Information supplied:
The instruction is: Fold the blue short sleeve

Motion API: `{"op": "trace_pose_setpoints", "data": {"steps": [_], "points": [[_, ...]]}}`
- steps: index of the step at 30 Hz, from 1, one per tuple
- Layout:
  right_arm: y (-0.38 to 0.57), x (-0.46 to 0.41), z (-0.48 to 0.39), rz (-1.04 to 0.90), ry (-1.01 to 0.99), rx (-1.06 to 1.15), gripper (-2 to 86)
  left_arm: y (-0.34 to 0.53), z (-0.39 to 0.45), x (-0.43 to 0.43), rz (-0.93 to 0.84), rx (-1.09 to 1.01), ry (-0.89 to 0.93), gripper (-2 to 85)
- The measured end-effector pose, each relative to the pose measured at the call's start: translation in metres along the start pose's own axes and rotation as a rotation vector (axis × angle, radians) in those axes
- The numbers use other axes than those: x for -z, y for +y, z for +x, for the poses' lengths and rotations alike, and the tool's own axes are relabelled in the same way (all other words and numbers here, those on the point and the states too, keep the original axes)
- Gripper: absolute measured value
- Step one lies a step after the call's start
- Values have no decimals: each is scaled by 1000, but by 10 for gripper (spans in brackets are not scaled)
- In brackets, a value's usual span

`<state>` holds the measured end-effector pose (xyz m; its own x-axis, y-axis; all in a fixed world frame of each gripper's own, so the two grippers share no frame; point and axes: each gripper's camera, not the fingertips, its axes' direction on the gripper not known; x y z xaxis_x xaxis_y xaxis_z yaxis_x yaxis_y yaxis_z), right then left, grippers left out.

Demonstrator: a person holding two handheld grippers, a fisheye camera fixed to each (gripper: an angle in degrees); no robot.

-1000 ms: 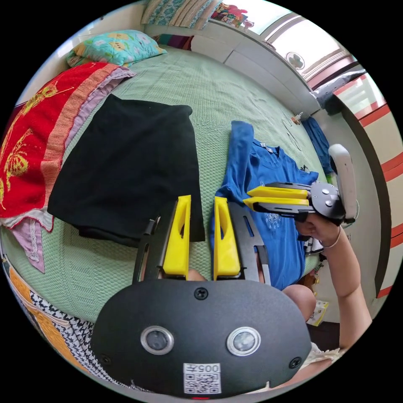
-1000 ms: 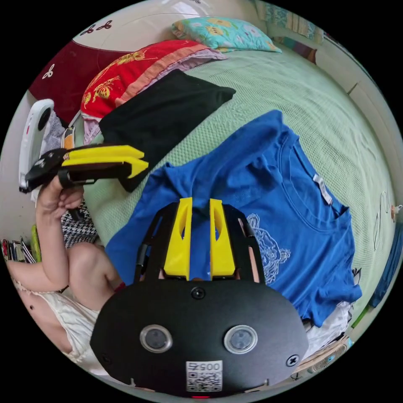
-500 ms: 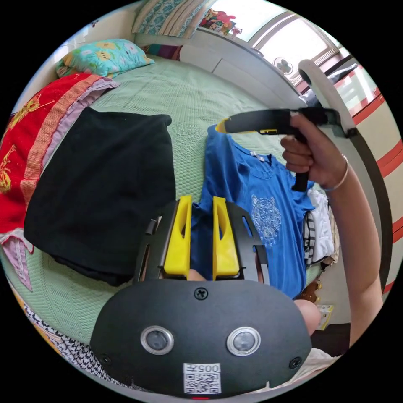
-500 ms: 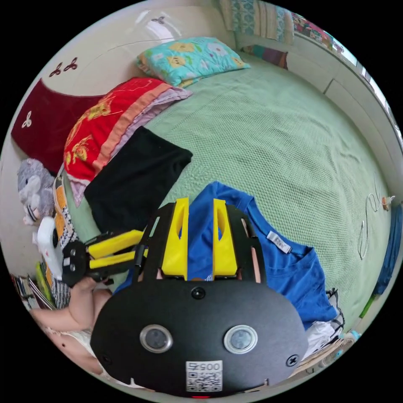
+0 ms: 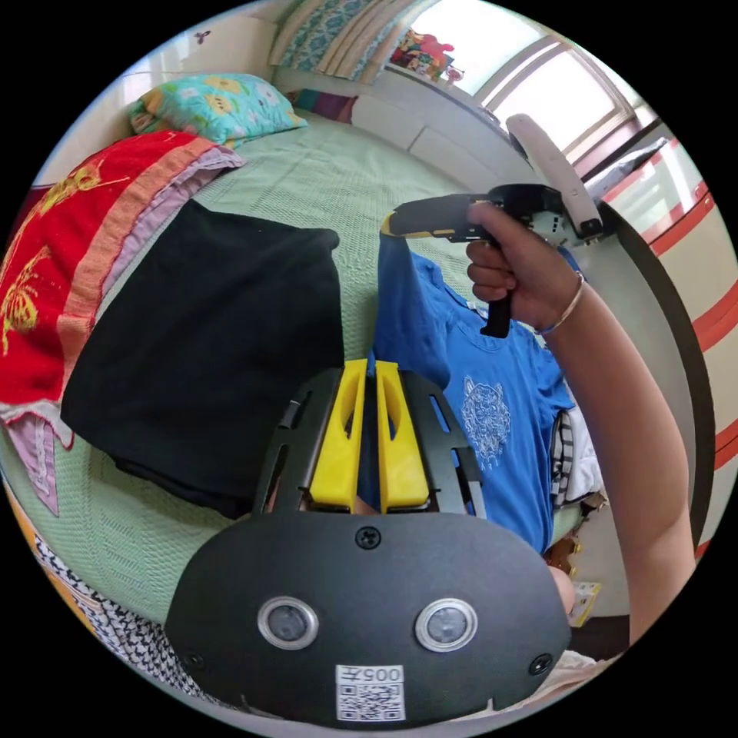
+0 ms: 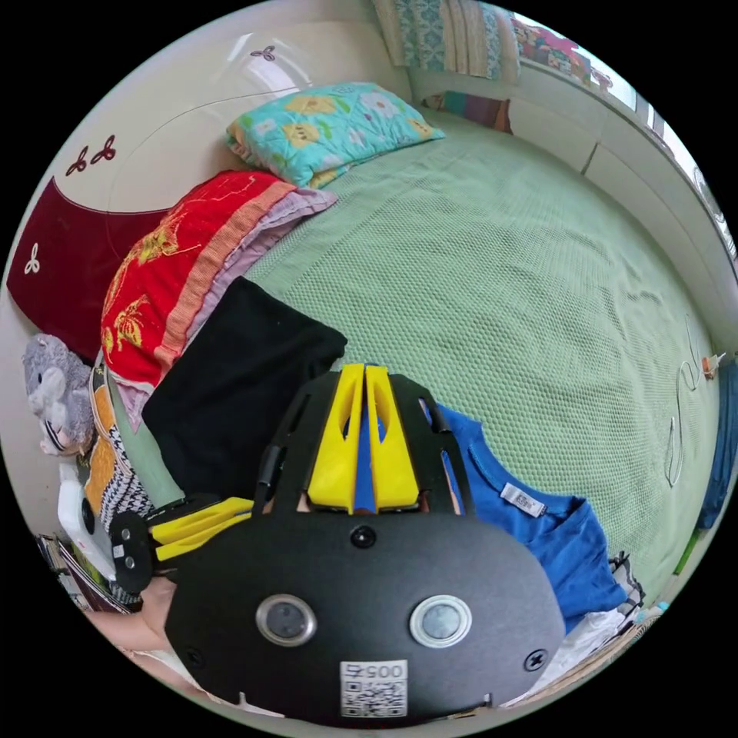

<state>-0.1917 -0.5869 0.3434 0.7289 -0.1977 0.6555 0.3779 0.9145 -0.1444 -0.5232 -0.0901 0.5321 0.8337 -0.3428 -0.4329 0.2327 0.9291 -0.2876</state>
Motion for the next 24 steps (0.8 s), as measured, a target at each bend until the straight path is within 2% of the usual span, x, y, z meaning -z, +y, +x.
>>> {"op": "trace_pose_setpoints", "data": {"steps": [2,5,12,15,17,21,24], "points": [[0,-15,-1,1,-10,-19,-15,0,-4,-6,-32,28,4,36],[-3,-44,-1,-106,35,-27,-15,1,-6,-4,-57,40,24,42],[-15,-4,13,-113,-71,11,30,18,8,40,128,-22,43,3],[-8,9,16,-90,-85,43,55,12,18,16,37,-44,46,-3],[-4,3,17,-142,-117,53,65,9,25,3,18,-54,8,-3],[3,-1,16,-171,-32,63,79,2,27,-25,-62,-29,-61,-2],[16,20,16,-66,-31,98,84,0,26,-17,-36,-17,-38,-2]]}}
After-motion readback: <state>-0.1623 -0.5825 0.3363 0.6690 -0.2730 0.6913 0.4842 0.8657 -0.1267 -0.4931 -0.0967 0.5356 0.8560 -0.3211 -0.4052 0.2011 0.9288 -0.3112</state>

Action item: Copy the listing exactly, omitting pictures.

Exercise response:
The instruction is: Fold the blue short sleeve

Motion API: `{"op": "trace_pose_setpoints", "data": {"steps": [_], "points": [[_, ...]]}}`
- steps: index of the step at 30 Hz, from 1, one per tuple
- Layout:
  right_arm: y (-0.38 to 0.57), x (-0.46 to 0.41), z (-0.48 to 0.39), rz (-1.04 to 0.90), ry (-1.01 to 0.99), rx (-1.06 to 1.15), gripper (-2 to 86)
  left_arm: y (-0.34 to 0.53), z (-0.39 to 0.45), x (-0.43 to 0.43), rz (-0.93 to 0.84), rx (-1.09 to 1.01), ry (-0.89 to 0.93), gripper (-2 to 85)
- The measured end-effector pose, each relative to the pose measured at the call's start: translation in metres along the start pose's own axes and rotation as a rotation vector (axis × angle, radians) in those axes
- The numbers use other axes than those: x for -z, y for +y, z for +x, for the poses' lengths and rotations alike, and the tool's own axes are relabelled in the same way (all other words and numbers here, those on the point and the states too, keep the original axes)
- Gripper: absolute measured value
- Step one lies a step after the call's start
- Values have no decimals: each is scaled by 1000, but by 10 for gripper (spans in brackets are not scaled)
- In brackets, a value's usual span

`<state>` holds the measured end-effector pose (xyz m; its own x-axis, y-axis; all in a fixed world frame of each gripper's own, so the two grippers share no frame; point and axes: each gripper's camera, not the fingertips, its axes' direction on the gripper not known; x y z xaxis_x xaxis_y xaxis_z yaxis_x yaxis_y yaxis_z), right then left, grippers left out.

Demonstrator: a person holding two handheld grippers, a fisheye camera fixed to each (gripper: an angle in degrees); no robot.

-1000 ms: 
-1000 ms: 
-500 ms: 
-500 ms: 
+0 ms: 
+0 ms: 

<state>-0.1917 -0.5869 0.3434 0.7289 -0.1977 0.6555 0.3779 0.9145 -0.1444 -0.5232 -0.0901 0.5321 0.8337 -0.3428 -0.4329 0.2327 0.9291 -0.2876</state>
Motion for the next 24 steps (0.8 s), as measured, a target at each bend until the straight path is within 2% of the usual span, x, y, z meaning -z, +y, +x.
>>> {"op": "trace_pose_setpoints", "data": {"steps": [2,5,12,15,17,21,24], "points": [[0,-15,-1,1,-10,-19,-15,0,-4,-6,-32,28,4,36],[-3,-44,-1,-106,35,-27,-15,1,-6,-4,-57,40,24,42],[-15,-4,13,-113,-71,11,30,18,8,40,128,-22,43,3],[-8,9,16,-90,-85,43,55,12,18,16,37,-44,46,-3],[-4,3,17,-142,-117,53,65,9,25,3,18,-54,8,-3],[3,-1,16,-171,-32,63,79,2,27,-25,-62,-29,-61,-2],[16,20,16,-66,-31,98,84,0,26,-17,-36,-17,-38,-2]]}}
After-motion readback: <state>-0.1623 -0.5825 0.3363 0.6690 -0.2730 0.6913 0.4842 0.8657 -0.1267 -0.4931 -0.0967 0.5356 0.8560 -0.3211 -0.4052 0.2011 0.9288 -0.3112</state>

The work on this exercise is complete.